The planktonic and sessile minimum inhibitory concentrations (MICs) of IONPs-CS-MCZ against different Candida albicans strains were determined, as well as against all represented bacterial species that formed within the three biofilm models. Biofilms were treated for 24 hours with the IONPs-CS nanocarrier system containing MCZ at 64 mg/L, and characterized using a range of bioassays for quantitative and qualitative assessment.

Results

MIC results generally showed that IONPs-CS-MCZ was more effective than MCZ alone. IONPs-CS-MCZ also promoted reductions in the number of CFUs, biomass and metabolic activity of the representative biofilms, as well as altering biofilm ultrastructure when compared to untreated biofilms. IONPs-CS-MCZ affected the composition and reduced the CFEs for most of the microorganisms present in the three evaluated biofilms.

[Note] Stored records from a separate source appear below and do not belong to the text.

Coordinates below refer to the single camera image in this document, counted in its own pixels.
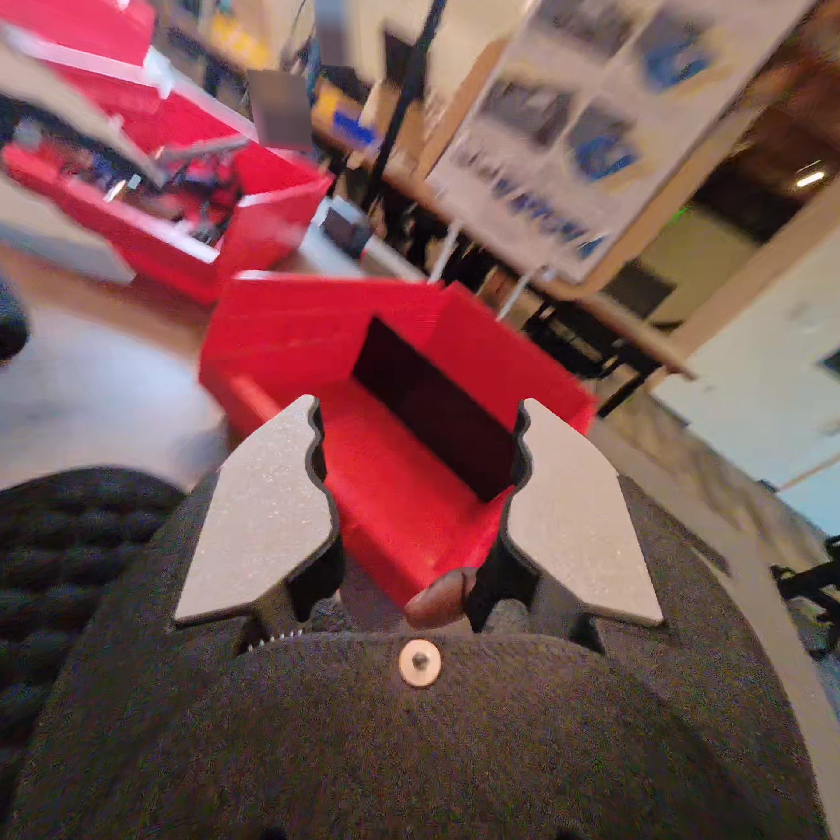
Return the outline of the person's right hand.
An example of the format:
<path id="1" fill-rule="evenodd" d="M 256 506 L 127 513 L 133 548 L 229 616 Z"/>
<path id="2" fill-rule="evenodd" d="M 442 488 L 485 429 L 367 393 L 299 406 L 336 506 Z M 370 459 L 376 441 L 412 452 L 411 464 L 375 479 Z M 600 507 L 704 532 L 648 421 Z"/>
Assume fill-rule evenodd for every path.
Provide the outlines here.
<path id="1" fill-rule="evenodd" d="M 466 604 L 475 585 L 474 568 L 447 572 L 405 604 L 408 626 L 430 631 L 458 622 L 466 617 Z"/>

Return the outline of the black box device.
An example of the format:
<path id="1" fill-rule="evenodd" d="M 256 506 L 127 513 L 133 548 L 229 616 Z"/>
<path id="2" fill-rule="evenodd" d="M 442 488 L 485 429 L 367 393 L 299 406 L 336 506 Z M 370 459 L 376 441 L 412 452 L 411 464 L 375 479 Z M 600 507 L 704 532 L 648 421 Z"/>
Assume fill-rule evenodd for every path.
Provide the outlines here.
<path id="1" fill-rule="evenodd" d="M 321 223 L 323 234 L 346 256 L 360 259 L 374 235 L 371 220 L 353 204 L 333 203 Z"/>

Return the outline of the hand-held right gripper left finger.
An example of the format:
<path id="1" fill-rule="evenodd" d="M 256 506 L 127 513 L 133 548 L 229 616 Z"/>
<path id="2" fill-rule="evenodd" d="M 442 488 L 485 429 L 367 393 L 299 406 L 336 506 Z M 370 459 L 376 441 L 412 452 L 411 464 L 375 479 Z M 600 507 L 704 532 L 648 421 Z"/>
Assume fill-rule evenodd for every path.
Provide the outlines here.
<path id="1" fill-rule="evenodd" d="M 320 401 L 302 395 L 236 448 L 217 474 L 177 603 L 177 624 L 246 616 L 303 624 L 344 576 L 326 487 Z"/>

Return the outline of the red plastic bin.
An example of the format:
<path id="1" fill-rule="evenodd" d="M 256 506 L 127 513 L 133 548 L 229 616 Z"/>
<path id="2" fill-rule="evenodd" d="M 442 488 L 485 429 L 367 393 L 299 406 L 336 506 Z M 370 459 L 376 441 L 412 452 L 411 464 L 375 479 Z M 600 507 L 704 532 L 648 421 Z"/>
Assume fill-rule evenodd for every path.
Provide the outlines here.
<path id="1" fill-rule="evenodd" d="M 1 19 L 52 45 L 140 66 L 156 11 L 144 1 L 2 1 Z"/>
<path id="2" fill-rule="evenodd" d="M 142 66 L 2 51 L 2 242 L 214 304 L 295 252 L 330 179 L 152 50 Z"/>
<path id="3" fill-rule="evenodd" d="M 520 403 L 585 435 L 579 381 L 459 284 L 249 271 L 228 282 L 199 380 L 234 440 L 320 402 L 343 546 L 399 606 L 482 564 L 513 488 Z"/>

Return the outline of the instruction sign board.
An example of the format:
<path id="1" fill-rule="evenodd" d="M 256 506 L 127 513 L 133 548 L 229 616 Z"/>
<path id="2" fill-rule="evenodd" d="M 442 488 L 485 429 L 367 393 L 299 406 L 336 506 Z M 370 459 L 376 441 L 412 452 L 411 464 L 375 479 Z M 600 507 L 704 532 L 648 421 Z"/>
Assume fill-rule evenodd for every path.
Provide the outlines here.
<path id="1" fill-rule="evenodd" d="M 582 286 L 815 2 L 535 2 L 427 176 L 519 274 Z"/>

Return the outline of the black wrist rest pad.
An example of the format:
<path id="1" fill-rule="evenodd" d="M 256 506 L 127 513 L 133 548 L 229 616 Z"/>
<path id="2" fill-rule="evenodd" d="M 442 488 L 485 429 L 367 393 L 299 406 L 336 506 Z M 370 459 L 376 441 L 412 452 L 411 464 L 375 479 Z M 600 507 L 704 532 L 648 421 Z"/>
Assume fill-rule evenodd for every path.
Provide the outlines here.
<path id="1" fill-rule="evenodd" d="M 159 477 L 112 466 L 2 490 L 2 809 L 14 796 L 40 712 L 103 593 L 184 498 Z"/>

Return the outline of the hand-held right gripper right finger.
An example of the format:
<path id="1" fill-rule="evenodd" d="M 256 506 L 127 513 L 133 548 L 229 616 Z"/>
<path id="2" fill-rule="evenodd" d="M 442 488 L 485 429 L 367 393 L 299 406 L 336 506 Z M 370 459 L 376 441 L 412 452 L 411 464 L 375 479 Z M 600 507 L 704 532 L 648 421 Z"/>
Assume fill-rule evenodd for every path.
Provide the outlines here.
<path id="1" fill-rule="evenodd" d="M 465 605 L 477 632 L 517 601 L 535 632 L 598 616 L 659 627 L 664 614 L 618 474 L 585 436 L 534 398 L 520 403 L 513 489 Z"/>

In particular, the proportion of streptococci in the biofilm composition were reduced in all three models, whilst Fusobacterium spp. percentage reduced in the gingivitis and caries models, respectively.

Conclusion

In conclusion, the IONPs-CS-MCZ nanocarrier was efficient against three in vitro models of pathogenic oral biofilms, showing potential to possibly interfere in the synergistic interactions among fungal and bacterial cells within polymicrobial consortia.

中文翻译：

一种纳米载体系统，可增强咪康唑在不同界间生物膜中的作用。

摘要

背景

能够增强现有抗微生物剂功效的新颖和新的治疗策略是满足社会需求的有吸引力的主张。

客观的

本研究旨在评估咪康唑 (MCZ) 纳米载体系统的增强作用，该系统与氧化铁纳米粒子 (IONPs) 和壳聚糖 (CS) (IONPs-CS-MCZ) 结合。这在三个具有代表性的复杂跨界口腔生物膜模型（龋齿、假牙和牙龈炎）上进行了测试。

材料和方法

确定了 IONPs-CS-MCZ 对不同白色念珠菌菌株以及在三种生物膜模型中形成的所有代表细菌种类的浮游和固着最小抑制浓度 (MIC)。使用含有 64 mg/L MCZ 的 IONPs-CS 纳米载体系统处理生物膜 24 小时，并使用一系列生物测定来进行定量和定性评估。

结果

MIC结果普遍表明IONPs-CS-MCZ比单独的MCZ更有效。与未处理的生物膜相比，IONPs-CS-MCZ 还促进了代表性生物膜的 CFU 数量、生物量和代谢活性的减少，以及改变生物膜超微结构。IONPs-CS-MCZ 影响了三种评估生物膜中存在的大多数微生物的组成并降低了 CFE。特别是，在所有三种模型中，生物膜成分中链球菌的比例都降低了，而梭杆菌属。牙龈炎和龋齿模型中的百分比分别降低。